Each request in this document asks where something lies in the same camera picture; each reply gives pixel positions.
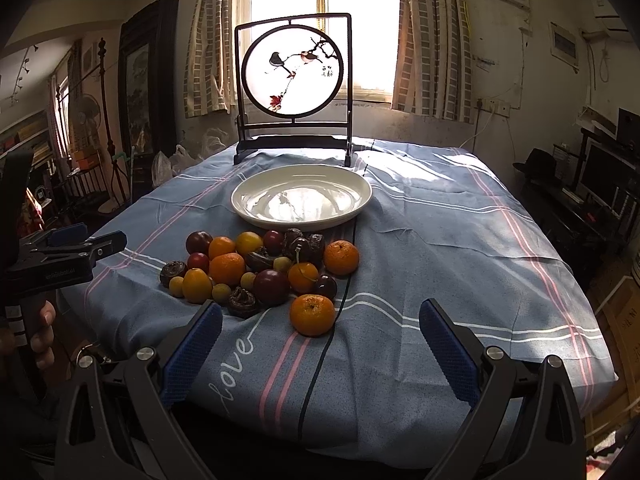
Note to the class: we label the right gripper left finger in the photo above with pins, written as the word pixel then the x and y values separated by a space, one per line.
pixel 117 420

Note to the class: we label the dark red plum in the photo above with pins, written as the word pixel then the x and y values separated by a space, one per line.
pixel 271 288

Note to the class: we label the dark framed painting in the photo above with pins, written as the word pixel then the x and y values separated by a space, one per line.
pixel 146 78

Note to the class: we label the large dark plum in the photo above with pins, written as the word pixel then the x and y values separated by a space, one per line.
pixel 198 241

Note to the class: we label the dark monitor on shelf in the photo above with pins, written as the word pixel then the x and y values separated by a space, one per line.
pixel 610 179

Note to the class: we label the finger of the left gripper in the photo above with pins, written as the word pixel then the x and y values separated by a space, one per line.
pixel 48 265

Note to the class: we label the dark cherry with stem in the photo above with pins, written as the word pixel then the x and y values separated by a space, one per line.
pixel 298 251

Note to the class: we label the yellow-orange tomato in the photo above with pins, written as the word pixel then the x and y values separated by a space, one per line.
pixel 197 286

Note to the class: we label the left checked curtain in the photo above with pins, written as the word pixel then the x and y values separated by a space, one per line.
pixel 208 84

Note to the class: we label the left hand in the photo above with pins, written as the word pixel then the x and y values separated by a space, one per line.
pixel 41 342

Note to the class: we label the dark wrinkled passion fruit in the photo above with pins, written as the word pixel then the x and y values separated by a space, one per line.
pixel 170 270

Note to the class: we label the red cherry tomato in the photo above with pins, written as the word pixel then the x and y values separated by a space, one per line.
pixel 198 260

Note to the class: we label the white plastic bag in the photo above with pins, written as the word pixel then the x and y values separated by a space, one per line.
pixel 165 167

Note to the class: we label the standing electric fan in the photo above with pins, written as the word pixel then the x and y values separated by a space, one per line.
pixel 85 119

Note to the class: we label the blue striped tablecloth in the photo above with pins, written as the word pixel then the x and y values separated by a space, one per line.
pixel 439 225

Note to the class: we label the white oval plate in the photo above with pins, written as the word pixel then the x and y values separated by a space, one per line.
pixel 306 196

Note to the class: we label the checked curtain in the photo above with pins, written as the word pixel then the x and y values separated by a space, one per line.
pixel 208 84
pixel 433 75

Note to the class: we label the black hat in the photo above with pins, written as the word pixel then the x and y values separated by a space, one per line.
pixel 539 165

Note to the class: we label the small orange kumquat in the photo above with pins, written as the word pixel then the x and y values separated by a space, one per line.
pixel 220 245

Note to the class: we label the right checked curtain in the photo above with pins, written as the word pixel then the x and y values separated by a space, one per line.
pixel 433 75

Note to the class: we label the large mandarin orange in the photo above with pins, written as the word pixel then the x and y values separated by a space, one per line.
pixel 227 269

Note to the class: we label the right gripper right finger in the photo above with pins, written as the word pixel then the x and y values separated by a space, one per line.
pixel 523 421

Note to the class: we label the bird painting screen stand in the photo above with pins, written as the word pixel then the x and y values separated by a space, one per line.
pixel 294 82

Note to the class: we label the small yellow fruit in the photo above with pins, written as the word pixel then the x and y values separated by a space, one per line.
pixel 282 264

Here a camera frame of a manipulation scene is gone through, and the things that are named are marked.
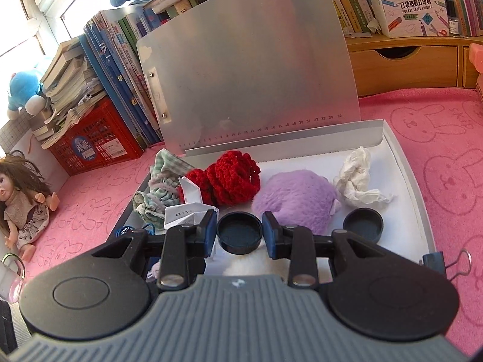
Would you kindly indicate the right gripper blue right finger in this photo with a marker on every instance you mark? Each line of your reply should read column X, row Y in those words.
column 300, row 246

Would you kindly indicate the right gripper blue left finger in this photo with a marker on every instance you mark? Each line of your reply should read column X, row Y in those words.
column 184, row 253

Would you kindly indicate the white origami paper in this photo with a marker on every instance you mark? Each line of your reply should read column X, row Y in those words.
column 192, row 211

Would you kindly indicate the black round lid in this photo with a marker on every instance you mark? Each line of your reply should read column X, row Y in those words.
column 239, row 233
column 366, row 223

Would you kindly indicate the blue patterned fabric pouch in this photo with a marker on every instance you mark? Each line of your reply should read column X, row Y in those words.
column 147, row 229

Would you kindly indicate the white tissue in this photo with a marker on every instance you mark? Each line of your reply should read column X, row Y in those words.
column 352, row 182

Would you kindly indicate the red crochet scrunchie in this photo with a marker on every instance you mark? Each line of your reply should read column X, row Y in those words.
column 232, row 180

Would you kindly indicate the white fluffy plush toy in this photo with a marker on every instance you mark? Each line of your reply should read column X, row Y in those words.
column 257, row 263

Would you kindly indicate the purple fluffy plush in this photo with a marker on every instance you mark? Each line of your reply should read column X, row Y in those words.
column 301, row 198

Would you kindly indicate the green checkered scrunchie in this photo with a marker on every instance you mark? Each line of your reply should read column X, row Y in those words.
column 162, row 188

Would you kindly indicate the red plastic basket left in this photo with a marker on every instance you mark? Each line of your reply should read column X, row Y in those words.
column 99, row 139

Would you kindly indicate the black binder clip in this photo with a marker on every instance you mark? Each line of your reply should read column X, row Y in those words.
column 436, row 261

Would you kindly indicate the brown haired doll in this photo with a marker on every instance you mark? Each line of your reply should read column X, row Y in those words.
column 26, row 204

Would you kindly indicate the silver open storage box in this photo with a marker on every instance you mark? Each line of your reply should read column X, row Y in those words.
column 273, row 78

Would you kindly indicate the clear glass cup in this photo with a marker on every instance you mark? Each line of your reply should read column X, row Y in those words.
column 12, row 277

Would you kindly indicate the wooden drawer organizer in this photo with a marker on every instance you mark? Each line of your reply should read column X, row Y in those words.
column 381, row 64

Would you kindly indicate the stack of books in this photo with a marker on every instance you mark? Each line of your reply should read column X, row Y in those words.
column 72, row 88

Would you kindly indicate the light blue plush left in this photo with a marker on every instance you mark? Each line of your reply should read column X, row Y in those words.
column 25, row 93

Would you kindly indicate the white label printer box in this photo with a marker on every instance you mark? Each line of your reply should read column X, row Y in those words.
column 411, row 18

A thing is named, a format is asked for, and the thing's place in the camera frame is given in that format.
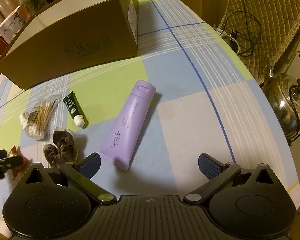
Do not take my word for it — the red snack packet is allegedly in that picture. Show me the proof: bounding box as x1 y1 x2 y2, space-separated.
7 146 28 179

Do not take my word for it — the brown velvet scrunchie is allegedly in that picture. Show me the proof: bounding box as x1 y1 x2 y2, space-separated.
43 127 78 168

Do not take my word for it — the purple lotion tube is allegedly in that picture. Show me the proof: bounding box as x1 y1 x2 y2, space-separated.
99 80 155 171

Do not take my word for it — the cotton swab bag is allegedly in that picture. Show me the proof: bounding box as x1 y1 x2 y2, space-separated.
19 95 61 140

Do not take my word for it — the dark green small tube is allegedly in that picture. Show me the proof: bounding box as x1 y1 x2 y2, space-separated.
63 92 85 128

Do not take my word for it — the checkered tablecloth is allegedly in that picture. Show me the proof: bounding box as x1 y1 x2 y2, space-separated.
0 0 300 239

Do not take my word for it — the white humidifier box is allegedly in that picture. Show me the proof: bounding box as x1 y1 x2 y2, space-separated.
0 7 25 44

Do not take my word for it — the white power strip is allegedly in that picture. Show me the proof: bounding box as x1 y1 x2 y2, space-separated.
212 26 241 55

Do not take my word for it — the brown cardboard box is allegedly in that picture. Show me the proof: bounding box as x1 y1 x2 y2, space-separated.
0 0 139 89

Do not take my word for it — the quilted chair cushion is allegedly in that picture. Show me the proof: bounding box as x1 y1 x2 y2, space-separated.
219 0 300 84

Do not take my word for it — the black cable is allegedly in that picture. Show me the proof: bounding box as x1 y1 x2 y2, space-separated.
223 0 263 57

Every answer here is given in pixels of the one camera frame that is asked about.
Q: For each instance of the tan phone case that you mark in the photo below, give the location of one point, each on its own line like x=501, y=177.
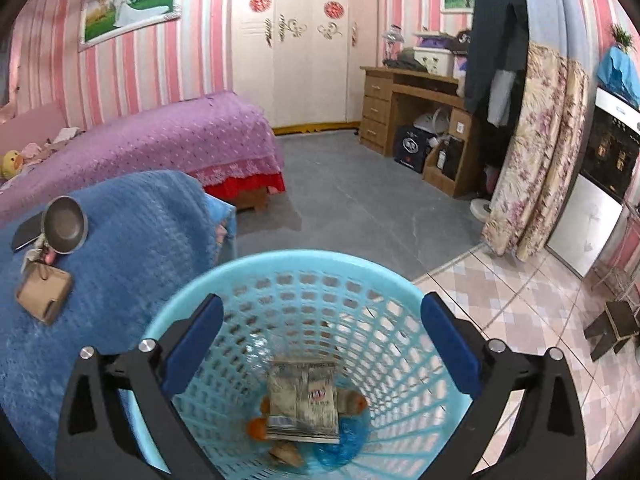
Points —
x=43, y=291

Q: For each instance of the white fan base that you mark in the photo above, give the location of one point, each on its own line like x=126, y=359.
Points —
x=480, y=209

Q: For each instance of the cream wardrobe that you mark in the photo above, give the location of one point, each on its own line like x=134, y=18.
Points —
x=301, y=61

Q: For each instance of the small dark wooden stool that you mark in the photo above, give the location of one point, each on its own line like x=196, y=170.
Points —
x=614, y=326

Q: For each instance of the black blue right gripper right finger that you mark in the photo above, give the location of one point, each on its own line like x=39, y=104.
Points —
x=547, y=438

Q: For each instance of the beige drawstring pouch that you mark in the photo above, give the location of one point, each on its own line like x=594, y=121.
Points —
x=33, y=255

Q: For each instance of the printed snack wrapper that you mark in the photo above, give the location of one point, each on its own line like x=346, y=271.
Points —
x=302, y=401

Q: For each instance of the light blue mesh basket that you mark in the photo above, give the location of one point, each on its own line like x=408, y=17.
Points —
x=323, y=305

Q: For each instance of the white storage box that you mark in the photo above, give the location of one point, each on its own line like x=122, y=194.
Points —
x=436, y=61

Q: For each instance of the purple dotted bedspread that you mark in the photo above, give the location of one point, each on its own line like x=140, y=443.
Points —
x=221, y=140

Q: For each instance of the pink headboard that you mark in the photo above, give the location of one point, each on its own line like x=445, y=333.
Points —
x=35, y=126

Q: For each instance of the black box under desk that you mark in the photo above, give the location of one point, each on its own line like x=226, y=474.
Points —
x=411, y=147

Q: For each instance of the dark hanging coat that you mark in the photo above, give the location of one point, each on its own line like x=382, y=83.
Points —
x=497, y=54

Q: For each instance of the black phone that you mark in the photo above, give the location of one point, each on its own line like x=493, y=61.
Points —
x=27, y=232

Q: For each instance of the wooden desk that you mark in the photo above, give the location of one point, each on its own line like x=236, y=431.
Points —
x=395, y=98

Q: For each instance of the floral curtain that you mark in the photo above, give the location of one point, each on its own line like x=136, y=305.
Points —
x=543, y=152

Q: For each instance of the framed wedding photo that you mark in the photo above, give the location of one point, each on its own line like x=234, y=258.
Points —
x=102, y=20

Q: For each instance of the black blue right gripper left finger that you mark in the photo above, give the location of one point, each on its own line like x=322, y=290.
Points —
x=118, y=420

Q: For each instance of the blue quilted blanket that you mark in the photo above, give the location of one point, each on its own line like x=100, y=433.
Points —
x=149, y=234

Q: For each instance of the yellow duck plush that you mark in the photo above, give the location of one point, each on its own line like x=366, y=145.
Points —
x=11, y=164

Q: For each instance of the pink steel-lined cup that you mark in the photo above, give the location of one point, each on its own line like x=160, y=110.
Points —
x=63, y=227

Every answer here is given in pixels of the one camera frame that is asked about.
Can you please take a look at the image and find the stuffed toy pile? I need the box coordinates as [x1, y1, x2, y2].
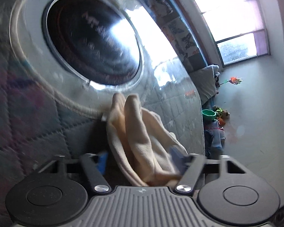
[212, 106, 230, 127]

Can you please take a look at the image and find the left butterfly print cushion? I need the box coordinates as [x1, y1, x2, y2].
[139, 0, 173, 19]

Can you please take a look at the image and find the cream fleece garment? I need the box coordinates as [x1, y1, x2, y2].
[106, 93, 188, 188]

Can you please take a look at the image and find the window with frame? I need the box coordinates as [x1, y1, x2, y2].
[170, 0, 272, 69]

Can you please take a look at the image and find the grey quilted star table cover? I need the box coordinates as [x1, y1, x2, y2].
[0, 0, 205, 226]

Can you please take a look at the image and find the black round induction cooktop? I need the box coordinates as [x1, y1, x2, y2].
[42, 0, 141, 86]

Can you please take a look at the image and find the green plastic bowl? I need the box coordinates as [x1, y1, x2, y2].
[202, 109, 216, 121]

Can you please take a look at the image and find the grey pillow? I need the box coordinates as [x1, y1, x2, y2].
[189, 65, 220, 105]

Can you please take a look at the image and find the butterfly print cushion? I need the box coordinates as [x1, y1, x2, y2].
[139, 0, 173, 19]
[162, 17, 203, 63]

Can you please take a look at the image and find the dark blue sofa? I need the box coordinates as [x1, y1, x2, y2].
[132, 0, 228, 159]

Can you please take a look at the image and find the right butterfly print cushion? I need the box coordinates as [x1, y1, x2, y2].
[162, 17, 203, 63]

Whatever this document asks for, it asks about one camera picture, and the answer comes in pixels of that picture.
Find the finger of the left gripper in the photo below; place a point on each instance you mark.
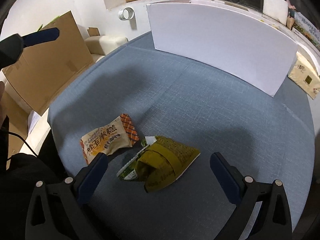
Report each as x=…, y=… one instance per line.
x=42, y=36

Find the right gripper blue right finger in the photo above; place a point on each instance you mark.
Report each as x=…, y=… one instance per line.
x=228, y=176

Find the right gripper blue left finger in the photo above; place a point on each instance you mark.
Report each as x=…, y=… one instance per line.
x=89, y=177

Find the orange white rice cake pack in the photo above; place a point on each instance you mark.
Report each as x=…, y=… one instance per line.
x=120, y=133

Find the olive green snack pack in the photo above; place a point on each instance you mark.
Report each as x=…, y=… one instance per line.
x=159, y=163

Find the black sleeve left forearm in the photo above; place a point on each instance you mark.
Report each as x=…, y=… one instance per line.
x=19, y=174

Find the person's left hand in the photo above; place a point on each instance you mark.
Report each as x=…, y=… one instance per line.
x=2, y=105

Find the flat cardboard sheet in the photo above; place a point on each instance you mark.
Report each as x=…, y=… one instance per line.
x=45, y=70

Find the cream cushion stool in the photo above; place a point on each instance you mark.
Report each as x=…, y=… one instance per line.
x=100, y=46

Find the clear tape roll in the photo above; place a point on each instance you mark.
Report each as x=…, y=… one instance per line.
x=126, y=14

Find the tissue box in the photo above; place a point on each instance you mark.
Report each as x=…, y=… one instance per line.
x=304, y=75

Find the white storage box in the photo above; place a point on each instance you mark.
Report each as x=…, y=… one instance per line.
x=228, y=40

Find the printed landscape gift box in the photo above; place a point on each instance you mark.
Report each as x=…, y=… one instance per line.
x=305, y=27

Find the white foam block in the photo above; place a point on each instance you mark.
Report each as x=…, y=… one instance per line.
x=276, y=9

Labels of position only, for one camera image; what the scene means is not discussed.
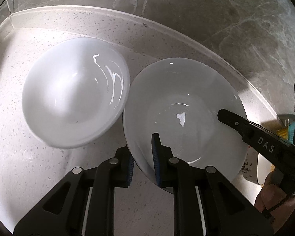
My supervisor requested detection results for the pink floral small bowl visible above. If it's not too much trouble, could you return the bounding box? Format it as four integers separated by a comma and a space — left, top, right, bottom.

**WORK TO COMPLETE:** Each line in the listing that contains "printed" should be returned.

**ANSWER TO THIS TASK:**
Q: For each instance of the printed snack wrapper that you mark in the photo above, give the location of one point, each on its own line like x=346, y=271.
Find the printed landscape gift box in the photo above; place a point on each instance you mark.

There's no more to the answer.